> [SUPPLIED RECORDS]:

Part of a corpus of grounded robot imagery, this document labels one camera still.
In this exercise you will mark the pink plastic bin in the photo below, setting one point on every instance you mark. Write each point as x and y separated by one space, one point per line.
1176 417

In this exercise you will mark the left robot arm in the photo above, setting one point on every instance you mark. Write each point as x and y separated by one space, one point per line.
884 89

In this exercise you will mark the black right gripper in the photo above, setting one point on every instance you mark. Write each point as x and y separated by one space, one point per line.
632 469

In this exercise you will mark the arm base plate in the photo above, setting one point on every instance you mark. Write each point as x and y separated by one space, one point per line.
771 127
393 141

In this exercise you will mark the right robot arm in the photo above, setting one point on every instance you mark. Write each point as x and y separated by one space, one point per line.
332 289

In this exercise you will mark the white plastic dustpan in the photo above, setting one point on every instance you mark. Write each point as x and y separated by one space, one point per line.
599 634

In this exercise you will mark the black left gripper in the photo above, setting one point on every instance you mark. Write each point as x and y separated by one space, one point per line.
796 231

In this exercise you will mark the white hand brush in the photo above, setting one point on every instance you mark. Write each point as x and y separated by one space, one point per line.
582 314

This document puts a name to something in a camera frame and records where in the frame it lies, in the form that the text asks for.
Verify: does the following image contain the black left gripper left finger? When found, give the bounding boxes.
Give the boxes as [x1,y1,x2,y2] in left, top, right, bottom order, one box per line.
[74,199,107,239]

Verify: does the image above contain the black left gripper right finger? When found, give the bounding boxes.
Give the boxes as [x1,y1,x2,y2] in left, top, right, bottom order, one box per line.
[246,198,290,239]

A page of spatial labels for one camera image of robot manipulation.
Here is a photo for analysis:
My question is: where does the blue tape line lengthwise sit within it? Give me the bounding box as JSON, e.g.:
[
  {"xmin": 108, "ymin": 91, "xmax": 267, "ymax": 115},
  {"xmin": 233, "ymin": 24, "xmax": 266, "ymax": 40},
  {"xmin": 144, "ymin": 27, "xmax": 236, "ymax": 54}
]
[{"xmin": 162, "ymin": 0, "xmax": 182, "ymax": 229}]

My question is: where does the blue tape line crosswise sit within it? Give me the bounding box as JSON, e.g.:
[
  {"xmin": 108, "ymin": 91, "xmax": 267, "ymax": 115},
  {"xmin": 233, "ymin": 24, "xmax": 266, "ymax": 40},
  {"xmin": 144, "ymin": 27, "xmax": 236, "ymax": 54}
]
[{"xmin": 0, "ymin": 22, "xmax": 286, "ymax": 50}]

> [EXERCISE INSTRUCTIONS]: Show every line from the entries above in which the word "When" appears.

> [EXERCISE RESULT]:
Verify: does the following image contain the black left gripper left finger? When found, give the bounding boxes.
Verify: does the image above contain the black left gripper right finger? When found, give the bounding boxes.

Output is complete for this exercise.